▸ Your assignment:
From the first line to the last, copy the data exactly.

▸ Given material:
- Opening Delimiter -

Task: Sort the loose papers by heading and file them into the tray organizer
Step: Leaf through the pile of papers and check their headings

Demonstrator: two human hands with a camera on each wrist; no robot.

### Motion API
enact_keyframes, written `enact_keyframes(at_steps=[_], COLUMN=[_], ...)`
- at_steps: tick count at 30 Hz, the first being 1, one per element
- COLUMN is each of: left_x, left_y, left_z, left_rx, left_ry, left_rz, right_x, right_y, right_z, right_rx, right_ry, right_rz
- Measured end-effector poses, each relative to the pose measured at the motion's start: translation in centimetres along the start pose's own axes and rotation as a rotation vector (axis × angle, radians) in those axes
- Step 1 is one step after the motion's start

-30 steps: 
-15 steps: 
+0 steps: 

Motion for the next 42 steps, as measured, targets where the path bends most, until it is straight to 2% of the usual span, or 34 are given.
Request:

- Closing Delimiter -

▸ Answer to this problem:
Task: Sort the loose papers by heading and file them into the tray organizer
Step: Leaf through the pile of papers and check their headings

Demonstrator: two human hands with a camera on each wrist; no robot.

### Motion API
enact_keyframes, written `enact_keyframes(at_steps=[_], COLUMN=[_], ...)`
- at_steps: tick count at 30 Hz, the first being 1, one per element
- COLUMN is each of: left_x, left_y, left_z, left_rx, left_ry, left_rz, right_x, right_y, right_z, right_rx, right_ry, right_rz
- Measured end-effector poses, each relative to the pose measured at the motion's start: translation in centimetres along the start pose's own axes and rotation as a rotation vector (axis × angle, radians) in those axes
- Step 1 is one step after the motion's start

-30 steps: 
-15 steps: 
+0 steps: 

Motion for the next 42 steps, as measured, targets where the path bends most, until it is straight to 2% of the usual span, or 34 are given.
Request:

The answer contains nothing more.